Today I brought my bike to the shop. When your bike seat falls off, it's time to consider some maintanence. Not to mention the badly crippled front brake, or the derailer that won't.

Then I bought a new computer chair, as my old clunky one self-destructed this week. Mmm, full back support, arm support, and cushioning can sure make me happier.

I posted quite a bit to debian-boot about redesigning and rewriting the debian installer. I'll be leading the boot-floppies team for woody. Oy vey.

Scottyp wrote about all the steps it takes to update an open source package. I empathize -- I've spent about 3 years cutting the steps of the process down to the bare minimum, since I make 1.5 releases on average per day, of one thing or another. I guess I will describe my process:

  • Hack, test, hack, test
  • Document changes in changelog, via a program that incerements the release number too.
  • Run build script.
  • Run "release" script, which automatically:
    • Makes sure cvs is up-to-date, or runs cvs update and bombs for me to fix it.
    • Checks in my changes, using the most recent changelog as the commit message.
    • Uploads packages to several places, including the debian upload queue.
    • Runs optional (plugin) code in package, that updates files that are included on the package's home page, to update the version, etc.
  • (Sometimes, but rarely, announce to freshmeat, or other places.)
  • (Wait for debian upload queue to process, which automatically closes any bugs I fixed in this version, and announces the package to a debian mailing list.)

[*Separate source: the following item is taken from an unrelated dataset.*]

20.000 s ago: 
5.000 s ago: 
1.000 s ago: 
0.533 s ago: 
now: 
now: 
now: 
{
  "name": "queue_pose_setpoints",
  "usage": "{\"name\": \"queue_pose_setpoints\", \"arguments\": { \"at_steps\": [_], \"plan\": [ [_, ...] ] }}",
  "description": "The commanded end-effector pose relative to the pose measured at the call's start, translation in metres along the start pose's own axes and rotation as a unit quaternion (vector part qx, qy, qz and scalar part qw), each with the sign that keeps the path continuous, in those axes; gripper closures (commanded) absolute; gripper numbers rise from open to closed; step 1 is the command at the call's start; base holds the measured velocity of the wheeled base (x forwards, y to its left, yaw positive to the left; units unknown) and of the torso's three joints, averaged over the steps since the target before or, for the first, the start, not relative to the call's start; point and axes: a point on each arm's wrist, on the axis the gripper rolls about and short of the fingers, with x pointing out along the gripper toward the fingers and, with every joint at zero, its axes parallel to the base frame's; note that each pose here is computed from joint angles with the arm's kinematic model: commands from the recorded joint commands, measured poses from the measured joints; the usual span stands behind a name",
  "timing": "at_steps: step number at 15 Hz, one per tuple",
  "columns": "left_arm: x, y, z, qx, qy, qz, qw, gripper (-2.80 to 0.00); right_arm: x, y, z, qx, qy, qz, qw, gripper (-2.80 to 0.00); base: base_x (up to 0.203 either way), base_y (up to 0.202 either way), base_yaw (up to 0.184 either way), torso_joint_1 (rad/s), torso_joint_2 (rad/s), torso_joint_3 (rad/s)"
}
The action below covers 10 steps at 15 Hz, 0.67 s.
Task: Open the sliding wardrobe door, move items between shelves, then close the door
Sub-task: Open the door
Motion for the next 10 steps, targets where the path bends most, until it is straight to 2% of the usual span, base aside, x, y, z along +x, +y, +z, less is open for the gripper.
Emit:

This is a lot shorter -- consisting in the general case of just 4 steps, 2 completly automated -- mainly because most of my work goes into debian, and the upload queue for that is mostly automated and includes buig closing, announcements, etc. Perhaps other systems (including sourceforge) have something to learn from it..

I hope in the future we can further streamline the debian package release process until it consists of just a cvs commit, and a tag, with building, etc all happening automatically elsewhere.

Posted
advogato 44-2000-06-29-00-00

I've been reading up lately on natural forms of building construction, especially Cob. It's like hacking housing -- you build it yourself, from the ground up, using common materials like clay and straw. And when you're done, you know everything that went into your building and how it fit together.

Unfortunatly, building a Cob house is impractical in my 1/4 postage-stamp size, paved, back yard. Oh well, maybe later.

On the computer side, I've been working on building custom debian cd's, and not much else. 6 hour compile/test/debug cycles suck.